▶ Aim of the task:
Sift through the material below and return the lines with "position".

[Opening Given information section]

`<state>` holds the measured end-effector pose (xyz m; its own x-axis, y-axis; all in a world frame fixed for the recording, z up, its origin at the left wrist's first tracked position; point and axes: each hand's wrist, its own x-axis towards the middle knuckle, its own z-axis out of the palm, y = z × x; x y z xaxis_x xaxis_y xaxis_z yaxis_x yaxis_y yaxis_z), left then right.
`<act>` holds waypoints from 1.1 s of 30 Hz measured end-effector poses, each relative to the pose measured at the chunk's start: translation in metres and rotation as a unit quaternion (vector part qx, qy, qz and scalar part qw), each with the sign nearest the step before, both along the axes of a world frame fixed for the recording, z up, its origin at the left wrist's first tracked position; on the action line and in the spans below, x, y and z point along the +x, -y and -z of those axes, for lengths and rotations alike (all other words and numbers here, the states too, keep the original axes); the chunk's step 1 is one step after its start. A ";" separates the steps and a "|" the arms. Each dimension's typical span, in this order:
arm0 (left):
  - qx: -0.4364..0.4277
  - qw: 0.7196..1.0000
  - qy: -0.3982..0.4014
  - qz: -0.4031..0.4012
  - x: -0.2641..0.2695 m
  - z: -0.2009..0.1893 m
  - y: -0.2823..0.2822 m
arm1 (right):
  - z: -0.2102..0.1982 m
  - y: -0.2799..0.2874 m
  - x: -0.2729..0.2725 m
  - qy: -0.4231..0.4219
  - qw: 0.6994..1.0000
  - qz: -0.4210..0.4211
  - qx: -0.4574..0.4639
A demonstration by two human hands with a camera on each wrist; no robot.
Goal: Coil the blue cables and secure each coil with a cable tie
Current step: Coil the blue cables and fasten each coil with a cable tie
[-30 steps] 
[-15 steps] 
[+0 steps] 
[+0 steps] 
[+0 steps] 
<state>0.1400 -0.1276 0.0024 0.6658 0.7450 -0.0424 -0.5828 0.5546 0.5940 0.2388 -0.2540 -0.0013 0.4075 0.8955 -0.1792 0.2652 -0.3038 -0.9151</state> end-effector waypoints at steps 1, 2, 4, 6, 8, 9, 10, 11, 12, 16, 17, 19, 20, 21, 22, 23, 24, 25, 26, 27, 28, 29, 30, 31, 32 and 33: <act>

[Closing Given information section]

▶ Expected output:
`<state>` holds the measured end-effector pose (xyz m; its own x-axis, y-axis; all in a world frame fixed for the recording, z up, its origin at the left wrist's first tracked position; point and axes: each hand's wrist, its own x-axis towards the middle knuckle, its own z-axis out of the palm, y = z × x; x y z xaxis_x xaxis_y xaxis_z yaxis_x yaxis_y yaxis_z), left then right.
`<act>` holds waypoints from 1.1 s of 30 Hz measured end-effector poses, each relative to the pose measured at the chunk's start: translation in metres and rotation as a unit quaternion (vector part qx, qy, qz and scalar part qw), each with the sign nearest the step before, both along the axes of a world frame fixed for the recording, z up, its origin at the left wrist's first tracked position; on the action line and in the spans below, x, y and z point along the +x, -y and -z of those axes, for lengths and rotations alike (all other words and numbers here, the states too, keep the original axes); the chunk's step 1 is one step after its start. A ";" separates the steps and a "|" the arms. Each dimension's typical span, in this order:

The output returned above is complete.